Fluorescence recovery after photobleaching (FRAP) was used to further characterize and quantify the effects observed in the triple myosin knockout plants. The FRAP measurements showed nearly complete recovery of the MyoB1-YFP fluorescence in ∼10 s after photobleaching in the Columbia plants (Figures 3B and 3C; see Supplemental Movie 6 online). The velocity with which the front of the fluorescent material was moving into the photobleached area (Figure 3C) was 6.32 ± 1.20 μm/s (n = 20), a value very close to the 7 μm/s velocity that has been reported for plant myosin XI in vitro (Tominaga et al., 2003). Strikingly, no statistically significant recovery of the MyoB1-YFP fluorescence was observed in xi-k/1/2 plants over the observation period (Figure 3B; see Supplemental Movie 7 online), indicating that inactivation of the three highly expressed myosins XI (Peremyslov et al., 2011) arrested the trafficking of MyoB1-YFP–tagged cargo. Collectively, these results demonstrated that MyoB1 and MyoB2 are associated with endomembranes that presumably form vesicles and are rapidly transported in a myosin XI–dependent manner. For the sake of brevity, hereinafter we will refer to the MyoB1/2-associated membranous cargoes of myosin XI-K as “vesicles,” although their size and morphology are yet to be determined by ultrastructural analysis.

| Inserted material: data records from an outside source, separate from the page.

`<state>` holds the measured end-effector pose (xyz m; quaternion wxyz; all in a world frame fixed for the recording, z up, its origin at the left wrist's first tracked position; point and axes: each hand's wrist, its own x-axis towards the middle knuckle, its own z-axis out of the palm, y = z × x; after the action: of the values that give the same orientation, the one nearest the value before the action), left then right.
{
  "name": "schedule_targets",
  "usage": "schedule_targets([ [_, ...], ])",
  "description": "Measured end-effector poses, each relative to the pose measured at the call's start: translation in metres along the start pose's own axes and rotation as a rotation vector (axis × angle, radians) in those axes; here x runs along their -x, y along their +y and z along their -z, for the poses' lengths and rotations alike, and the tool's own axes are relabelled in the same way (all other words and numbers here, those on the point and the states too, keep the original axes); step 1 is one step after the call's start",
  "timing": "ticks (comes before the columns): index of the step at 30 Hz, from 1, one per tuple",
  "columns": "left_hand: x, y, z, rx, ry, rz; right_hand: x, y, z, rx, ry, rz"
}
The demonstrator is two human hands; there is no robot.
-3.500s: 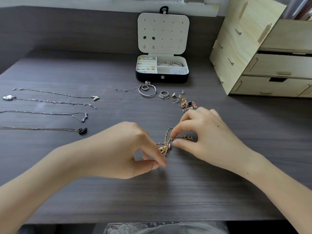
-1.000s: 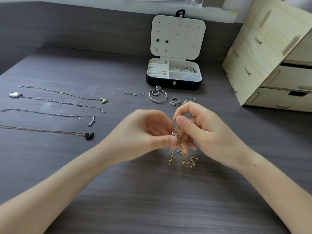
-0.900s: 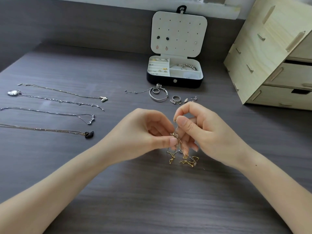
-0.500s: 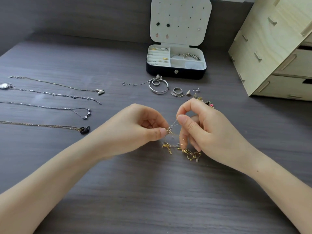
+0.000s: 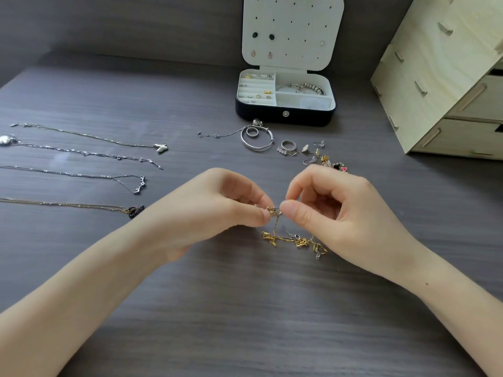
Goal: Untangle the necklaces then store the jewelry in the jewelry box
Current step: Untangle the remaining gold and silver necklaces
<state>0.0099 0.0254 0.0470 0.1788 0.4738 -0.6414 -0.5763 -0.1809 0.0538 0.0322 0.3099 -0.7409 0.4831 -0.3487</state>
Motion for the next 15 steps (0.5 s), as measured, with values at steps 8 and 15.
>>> schedule_targets([
  [8, -0.0007, 0.002, -0.0012, 0.049, 0.025, -0.014, 0.0015, -0.0019, -0.0084, 0.387, 0.12, 0.154],
  [15, 0.0002, 0.0035, -0.0008, 0.07, 0.035, -0.007, 0.0031, -0.0065, -0.0067, 0.382, 0.186, 0.192],
])
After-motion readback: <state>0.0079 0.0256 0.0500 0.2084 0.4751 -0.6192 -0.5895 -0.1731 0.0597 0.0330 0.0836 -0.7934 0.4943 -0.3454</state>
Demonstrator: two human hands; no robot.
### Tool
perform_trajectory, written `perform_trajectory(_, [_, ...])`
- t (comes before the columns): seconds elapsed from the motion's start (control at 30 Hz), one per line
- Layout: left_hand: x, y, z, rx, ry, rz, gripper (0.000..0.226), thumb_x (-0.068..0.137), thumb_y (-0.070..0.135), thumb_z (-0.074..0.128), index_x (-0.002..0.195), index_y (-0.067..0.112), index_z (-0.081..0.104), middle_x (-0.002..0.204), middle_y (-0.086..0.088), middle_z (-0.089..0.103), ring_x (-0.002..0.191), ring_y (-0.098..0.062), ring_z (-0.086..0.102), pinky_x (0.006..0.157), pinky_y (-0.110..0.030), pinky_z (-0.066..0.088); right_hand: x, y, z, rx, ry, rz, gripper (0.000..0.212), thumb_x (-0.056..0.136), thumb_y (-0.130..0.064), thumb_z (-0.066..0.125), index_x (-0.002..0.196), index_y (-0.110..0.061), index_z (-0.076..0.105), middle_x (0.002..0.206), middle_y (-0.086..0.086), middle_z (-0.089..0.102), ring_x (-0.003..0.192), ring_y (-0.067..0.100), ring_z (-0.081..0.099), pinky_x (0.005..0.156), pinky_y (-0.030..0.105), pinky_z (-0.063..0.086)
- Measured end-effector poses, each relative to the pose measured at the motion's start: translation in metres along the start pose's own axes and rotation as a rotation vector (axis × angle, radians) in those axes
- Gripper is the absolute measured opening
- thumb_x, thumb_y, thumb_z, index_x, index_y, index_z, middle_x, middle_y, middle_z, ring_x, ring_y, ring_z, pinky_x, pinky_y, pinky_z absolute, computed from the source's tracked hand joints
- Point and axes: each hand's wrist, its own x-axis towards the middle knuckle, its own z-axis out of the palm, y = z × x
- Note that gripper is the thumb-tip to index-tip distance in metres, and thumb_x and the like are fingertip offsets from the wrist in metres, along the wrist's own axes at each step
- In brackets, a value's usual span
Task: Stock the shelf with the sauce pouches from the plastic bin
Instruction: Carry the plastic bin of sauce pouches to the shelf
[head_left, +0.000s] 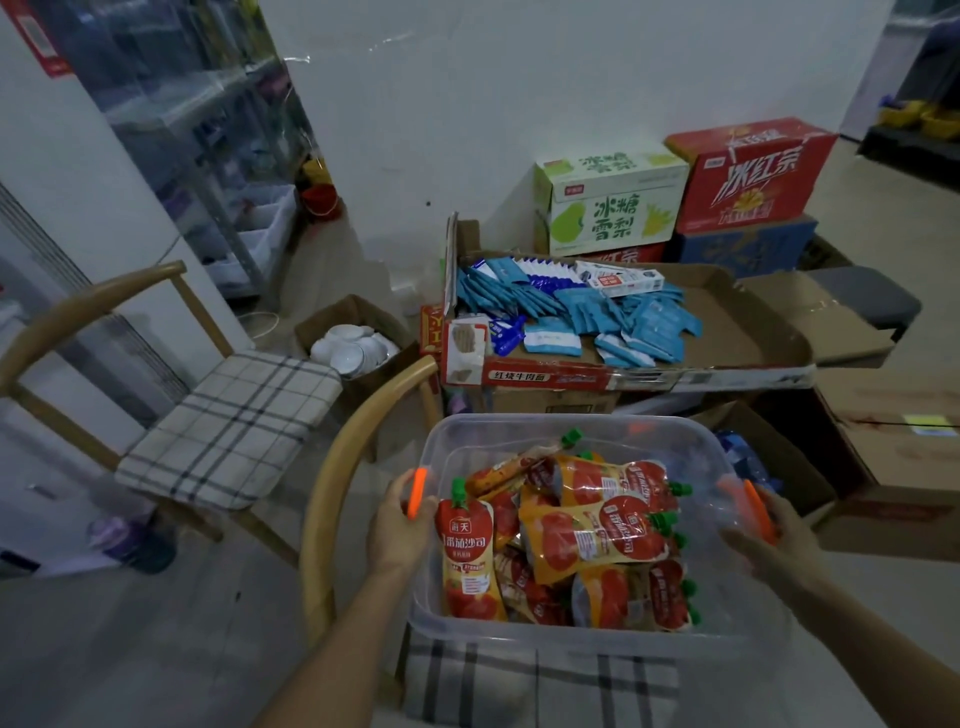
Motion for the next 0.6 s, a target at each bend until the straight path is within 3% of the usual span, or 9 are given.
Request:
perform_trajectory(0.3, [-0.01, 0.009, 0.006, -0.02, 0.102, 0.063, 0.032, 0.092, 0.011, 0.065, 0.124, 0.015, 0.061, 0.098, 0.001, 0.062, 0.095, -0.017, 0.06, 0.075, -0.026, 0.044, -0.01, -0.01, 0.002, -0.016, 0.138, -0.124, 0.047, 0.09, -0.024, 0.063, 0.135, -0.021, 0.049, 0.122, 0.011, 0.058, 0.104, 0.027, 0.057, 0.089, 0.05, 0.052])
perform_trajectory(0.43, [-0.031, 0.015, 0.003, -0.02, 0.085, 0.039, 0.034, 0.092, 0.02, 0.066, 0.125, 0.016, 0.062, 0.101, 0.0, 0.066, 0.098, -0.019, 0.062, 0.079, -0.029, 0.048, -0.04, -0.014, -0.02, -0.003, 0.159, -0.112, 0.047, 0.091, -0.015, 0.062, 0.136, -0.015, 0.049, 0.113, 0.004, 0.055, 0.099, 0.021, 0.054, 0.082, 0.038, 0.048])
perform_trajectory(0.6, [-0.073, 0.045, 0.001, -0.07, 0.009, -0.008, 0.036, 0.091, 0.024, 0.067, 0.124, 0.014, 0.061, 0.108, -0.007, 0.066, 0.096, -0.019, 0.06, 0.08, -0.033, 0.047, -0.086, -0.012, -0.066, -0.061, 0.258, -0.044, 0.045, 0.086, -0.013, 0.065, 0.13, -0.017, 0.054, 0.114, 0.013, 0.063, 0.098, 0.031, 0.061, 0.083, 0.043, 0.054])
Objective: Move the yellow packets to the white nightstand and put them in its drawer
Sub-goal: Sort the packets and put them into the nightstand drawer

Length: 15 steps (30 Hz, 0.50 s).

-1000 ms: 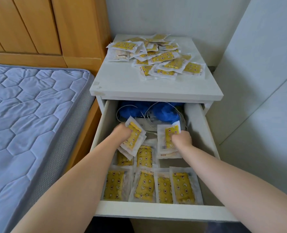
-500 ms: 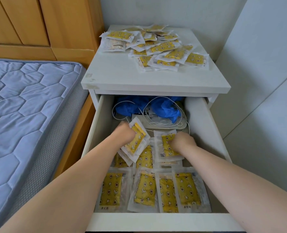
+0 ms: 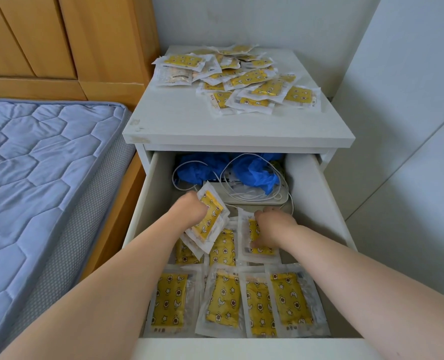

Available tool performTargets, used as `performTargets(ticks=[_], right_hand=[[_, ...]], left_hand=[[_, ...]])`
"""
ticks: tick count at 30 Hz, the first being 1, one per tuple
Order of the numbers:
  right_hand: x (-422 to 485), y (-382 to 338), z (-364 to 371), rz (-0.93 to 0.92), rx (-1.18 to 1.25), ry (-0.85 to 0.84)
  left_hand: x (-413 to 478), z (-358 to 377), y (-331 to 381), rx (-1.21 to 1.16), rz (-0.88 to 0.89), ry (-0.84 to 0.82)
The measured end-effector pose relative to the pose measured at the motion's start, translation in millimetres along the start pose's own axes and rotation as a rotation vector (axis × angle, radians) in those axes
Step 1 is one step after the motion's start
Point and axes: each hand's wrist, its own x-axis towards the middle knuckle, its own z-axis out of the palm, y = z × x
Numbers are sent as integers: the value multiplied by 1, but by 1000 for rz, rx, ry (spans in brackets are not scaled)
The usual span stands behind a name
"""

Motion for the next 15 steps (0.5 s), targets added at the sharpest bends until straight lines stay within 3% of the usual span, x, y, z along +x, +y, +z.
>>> performTargets(ticks=[3, 5, 7, 9, 12, 15], right_hand=[[-3, 0, -5, -15, 1, -23], [-2, -1, -7, -13, 69, 74], [-1, -2, -13, -35, 354, 252], [-2, -3, -24, -82, 712, 327], [-9, -4, -39, -170, 1057, 192], [-6, -2, -39, -160, 1119, 143]], left_hand=[[-1, -4, 0, -21, -4, 9], [-4, -4, 1, -45, 14, 3], [-9, -4, 4, -71, 52, -10], [-14, -6, 8, -76, 92, -30], [-20, -7, 14, -90, 154, -58], [-26, -8, 21, -64, 229, -43]])
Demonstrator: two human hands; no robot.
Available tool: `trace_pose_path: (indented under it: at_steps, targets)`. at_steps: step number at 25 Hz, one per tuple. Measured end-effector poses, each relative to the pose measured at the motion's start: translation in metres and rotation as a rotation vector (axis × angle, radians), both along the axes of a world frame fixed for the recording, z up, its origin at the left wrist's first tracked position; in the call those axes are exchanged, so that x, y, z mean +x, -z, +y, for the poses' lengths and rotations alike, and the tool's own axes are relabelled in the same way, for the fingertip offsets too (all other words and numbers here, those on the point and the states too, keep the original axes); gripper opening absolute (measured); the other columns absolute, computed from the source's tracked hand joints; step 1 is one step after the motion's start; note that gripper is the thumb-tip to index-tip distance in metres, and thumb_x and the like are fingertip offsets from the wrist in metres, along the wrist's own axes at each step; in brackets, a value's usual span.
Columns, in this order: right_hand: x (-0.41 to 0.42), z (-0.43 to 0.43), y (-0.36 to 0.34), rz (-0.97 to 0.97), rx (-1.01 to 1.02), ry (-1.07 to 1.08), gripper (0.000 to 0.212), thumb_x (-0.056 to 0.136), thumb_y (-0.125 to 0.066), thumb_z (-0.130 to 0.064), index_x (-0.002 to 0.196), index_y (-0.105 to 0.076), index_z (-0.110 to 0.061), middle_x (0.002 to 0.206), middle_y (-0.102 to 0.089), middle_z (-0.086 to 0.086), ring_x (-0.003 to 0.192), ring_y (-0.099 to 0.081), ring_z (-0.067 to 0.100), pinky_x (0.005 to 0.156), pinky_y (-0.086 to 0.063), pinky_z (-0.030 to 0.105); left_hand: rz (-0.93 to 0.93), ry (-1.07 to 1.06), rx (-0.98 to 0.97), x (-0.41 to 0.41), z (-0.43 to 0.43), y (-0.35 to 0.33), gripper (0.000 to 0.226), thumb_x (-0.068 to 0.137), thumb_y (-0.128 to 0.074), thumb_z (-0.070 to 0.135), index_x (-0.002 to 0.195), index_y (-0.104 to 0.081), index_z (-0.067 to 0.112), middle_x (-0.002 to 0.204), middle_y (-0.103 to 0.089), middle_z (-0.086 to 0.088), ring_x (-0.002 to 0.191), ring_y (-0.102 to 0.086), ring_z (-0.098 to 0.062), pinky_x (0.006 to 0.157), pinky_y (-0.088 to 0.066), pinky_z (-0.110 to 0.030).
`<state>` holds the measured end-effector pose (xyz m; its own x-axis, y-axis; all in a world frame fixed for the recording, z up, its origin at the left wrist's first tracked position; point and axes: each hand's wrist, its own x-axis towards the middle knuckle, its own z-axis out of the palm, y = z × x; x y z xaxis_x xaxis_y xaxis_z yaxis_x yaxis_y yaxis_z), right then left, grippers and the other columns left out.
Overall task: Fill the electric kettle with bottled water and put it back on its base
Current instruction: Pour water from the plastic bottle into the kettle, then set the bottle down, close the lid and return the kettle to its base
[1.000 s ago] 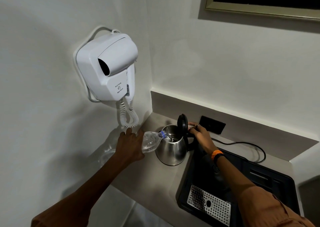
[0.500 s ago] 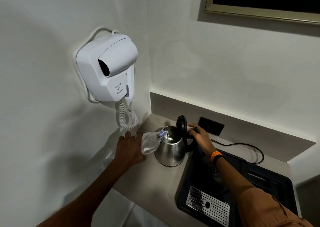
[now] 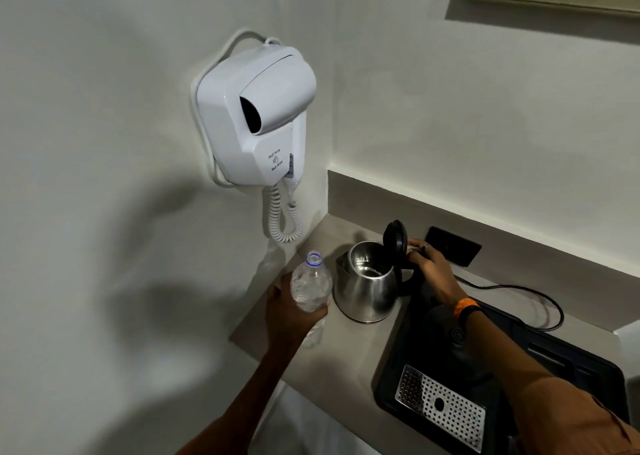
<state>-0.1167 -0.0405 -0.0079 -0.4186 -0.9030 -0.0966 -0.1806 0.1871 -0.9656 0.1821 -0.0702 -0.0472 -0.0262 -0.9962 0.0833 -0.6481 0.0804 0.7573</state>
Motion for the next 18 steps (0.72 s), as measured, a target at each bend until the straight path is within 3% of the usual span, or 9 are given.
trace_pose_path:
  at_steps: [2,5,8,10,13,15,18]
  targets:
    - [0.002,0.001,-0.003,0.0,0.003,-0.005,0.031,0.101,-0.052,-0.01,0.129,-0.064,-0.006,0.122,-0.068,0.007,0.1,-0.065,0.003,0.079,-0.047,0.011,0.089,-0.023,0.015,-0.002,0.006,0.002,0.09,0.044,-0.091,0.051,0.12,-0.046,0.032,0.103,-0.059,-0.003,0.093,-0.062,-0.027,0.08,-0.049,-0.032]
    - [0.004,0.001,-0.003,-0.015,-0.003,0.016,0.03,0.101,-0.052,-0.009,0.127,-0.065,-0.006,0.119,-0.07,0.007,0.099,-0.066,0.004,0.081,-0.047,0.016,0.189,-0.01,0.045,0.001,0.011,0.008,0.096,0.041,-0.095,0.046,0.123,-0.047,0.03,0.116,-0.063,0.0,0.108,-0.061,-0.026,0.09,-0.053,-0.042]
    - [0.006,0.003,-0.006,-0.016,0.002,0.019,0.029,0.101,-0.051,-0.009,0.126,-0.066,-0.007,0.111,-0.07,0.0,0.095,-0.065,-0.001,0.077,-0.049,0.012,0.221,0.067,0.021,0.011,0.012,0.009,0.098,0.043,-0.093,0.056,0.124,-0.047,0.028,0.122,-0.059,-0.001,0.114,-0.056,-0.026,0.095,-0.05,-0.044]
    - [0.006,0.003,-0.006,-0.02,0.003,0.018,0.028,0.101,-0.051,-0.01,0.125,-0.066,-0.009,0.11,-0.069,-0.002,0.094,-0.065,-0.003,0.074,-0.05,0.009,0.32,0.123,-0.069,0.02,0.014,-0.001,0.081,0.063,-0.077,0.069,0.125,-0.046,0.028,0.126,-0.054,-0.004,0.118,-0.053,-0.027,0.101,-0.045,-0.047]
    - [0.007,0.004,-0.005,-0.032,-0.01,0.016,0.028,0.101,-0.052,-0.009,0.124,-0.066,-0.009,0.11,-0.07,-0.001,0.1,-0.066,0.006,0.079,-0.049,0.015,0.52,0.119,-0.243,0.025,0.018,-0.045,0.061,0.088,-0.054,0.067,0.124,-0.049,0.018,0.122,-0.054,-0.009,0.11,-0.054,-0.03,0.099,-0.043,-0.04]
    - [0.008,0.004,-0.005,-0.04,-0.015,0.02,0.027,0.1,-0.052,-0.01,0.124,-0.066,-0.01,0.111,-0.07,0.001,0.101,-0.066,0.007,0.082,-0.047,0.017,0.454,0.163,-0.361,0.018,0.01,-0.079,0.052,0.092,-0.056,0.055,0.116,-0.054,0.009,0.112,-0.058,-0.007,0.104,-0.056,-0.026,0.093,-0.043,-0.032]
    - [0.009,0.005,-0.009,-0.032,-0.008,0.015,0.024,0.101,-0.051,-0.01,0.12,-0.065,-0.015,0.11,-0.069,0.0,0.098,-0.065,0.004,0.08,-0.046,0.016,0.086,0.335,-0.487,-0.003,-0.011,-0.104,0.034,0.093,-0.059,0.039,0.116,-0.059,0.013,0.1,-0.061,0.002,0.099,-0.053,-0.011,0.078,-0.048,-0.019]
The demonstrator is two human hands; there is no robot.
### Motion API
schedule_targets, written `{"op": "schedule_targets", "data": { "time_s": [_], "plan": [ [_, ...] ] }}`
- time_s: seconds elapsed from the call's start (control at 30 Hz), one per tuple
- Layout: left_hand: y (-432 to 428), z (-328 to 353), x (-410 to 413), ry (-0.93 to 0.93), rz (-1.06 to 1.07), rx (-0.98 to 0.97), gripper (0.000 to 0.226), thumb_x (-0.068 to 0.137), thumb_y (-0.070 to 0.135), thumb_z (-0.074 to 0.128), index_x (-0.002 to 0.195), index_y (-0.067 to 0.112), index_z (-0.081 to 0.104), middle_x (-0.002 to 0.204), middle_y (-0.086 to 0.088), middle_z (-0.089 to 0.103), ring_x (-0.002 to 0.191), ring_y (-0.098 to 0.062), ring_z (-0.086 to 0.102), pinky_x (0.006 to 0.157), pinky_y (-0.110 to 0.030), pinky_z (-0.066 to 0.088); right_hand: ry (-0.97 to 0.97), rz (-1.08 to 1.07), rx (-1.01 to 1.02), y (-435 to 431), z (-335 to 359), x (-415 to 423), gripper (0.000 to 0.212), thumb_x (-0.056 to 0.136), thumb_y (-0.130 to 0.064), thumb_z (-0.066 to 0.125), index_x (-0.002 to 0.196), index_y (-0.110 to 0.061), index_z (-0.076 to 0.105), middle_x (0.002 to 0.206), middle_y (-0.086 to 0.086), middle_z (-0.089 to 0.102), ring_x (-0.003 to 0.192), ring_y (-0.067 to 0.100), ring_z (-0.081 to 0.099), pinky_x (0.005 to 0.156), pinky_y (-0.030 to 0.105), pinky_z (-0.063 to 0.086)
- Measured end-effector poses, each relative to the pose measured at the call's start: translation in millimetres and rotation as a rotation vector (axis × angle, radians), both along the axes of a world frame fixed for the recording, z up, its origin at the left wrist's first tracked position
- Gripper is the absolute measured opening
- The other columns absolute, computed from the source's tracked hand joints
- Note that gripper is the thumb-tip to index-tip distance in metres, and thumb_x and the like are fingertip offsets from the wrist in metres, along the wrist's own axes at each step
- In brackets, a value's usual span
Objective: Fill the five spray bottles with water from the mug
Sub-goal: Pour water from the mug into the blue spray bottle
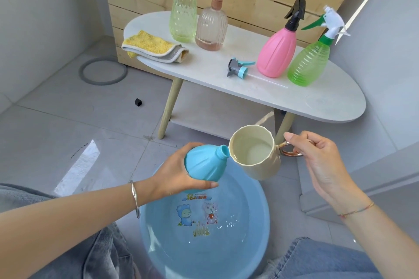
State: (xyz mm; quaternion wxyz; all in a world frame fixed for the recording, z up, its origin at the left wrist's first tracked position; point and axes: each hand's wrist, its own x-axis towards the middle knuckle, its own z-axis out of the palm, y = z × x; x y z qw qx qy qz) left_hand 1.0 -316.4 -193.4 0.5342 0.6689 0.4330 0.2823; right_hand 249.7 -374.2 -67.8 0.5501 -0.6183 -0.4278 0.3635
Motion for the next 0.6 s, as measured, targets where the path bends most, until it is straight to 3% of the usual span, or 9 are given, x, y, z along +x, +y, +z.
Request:
{"op": "schedule_targets", "data": {
  "time_s": [0.27, 0.6],
  "plan": [
    [-0.6, -2.6, -0.7, 0.02, -0.011, 0.0, 0.086, 0.045, 0.057, 0.088, 0.12, 0.04, 0.05, 0.111, 0.014, 0.061, 0.1, -0.001, 0.062, 0.076, -0.018, 0.055, -0.099, 0.009, 0.0, 1.2, 0.5, 1.4, 0.041, 0.086, -0.004, 0.064, 0.054, -0.008, 0.039, 0.038, -0.014, 0.045, 0.045, -0.003, 0.045, 0.056, 0.005, 0.036],
    [-1.5, -4.6, -0.9, 0.061, -0.02, 0.004, 0.088, 0.043, 0.062, 0.085, 0.119, 0.042, 0.048, 0.111, 0.016, 0.061, 0.1, -0.002, 0.062, 0.077, -0.016, 0.054, -0.191, 0.041, -0.015, 2.5, 2.4, 1.8, 0.043, 0.085, -0.008, 0.067, 0.051, -0.007, 0.04, 0.038, -0.014, 0.043, 0.045, -0.001, 0.043, 0.054, 0.007, 0.034]
  ]
}}
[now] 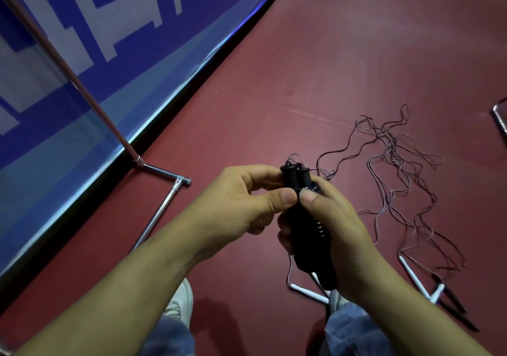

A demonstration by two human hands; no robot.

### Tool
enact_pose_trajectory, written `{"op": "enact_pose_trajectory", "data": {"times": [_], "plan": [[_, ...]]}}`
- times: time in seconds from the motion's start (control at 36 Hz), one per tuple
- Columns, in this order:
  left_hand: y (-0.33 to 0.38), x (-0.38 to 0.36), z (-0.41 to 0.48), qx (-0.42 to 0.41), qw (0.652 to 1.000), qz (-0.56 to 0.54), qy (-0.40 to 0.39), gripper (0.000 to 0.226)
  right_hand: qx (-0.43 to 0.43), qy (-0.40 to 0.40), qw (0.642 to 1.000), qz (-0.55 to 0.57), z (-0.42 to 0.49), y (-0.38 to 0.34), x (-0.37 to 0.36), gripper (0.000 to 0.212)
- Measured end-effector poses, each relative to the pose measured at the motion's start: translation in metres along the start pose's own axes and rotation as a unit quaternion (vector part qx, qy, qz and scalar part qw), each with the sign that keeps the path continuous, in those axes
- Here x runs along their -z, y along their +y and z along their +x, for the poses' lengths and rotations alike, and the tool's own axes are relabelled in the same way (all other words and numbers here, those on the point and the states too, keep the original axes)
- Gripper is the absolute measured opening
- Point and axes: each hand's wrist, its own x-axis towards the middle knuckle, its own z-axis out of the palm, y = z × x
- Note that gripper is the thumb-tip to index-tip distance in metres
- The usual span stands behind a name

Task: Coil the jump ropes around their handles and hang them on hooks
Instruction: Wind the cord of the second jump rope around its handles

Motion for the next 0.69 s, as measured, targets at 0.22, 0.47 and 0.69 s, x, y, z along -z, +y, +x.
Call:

In Vivo Colocalization of Myosin XI-K with MyoB1

To validate the association of MyoB1 and myosin XI-K in Arabidopsis cells, we used dual fluorophore real-time imaging and subcellular gradient fractionation. MyoB1-GFP and myosin XI-K:mCherry were coexpressed in the xi-k xi-1 xi-2 triple knockout background; MyoB1-GFP rather than MyoB1-YFP was used in these experiments to ensure confident separation of the spectra of the two fluorophores. As shown previously, fluorophore-tagged myosin XI-K is fully functional and rescues the defective growth phenotype in the triple knockout plants (Peremyslov et al., 2012). Strikingly, we found that the beads-on-a-string labeled by either MyoB1-GFP or myosin XI-K:mCherry colocalized in 100% of the imaged cells (n = 44; Figure 4A).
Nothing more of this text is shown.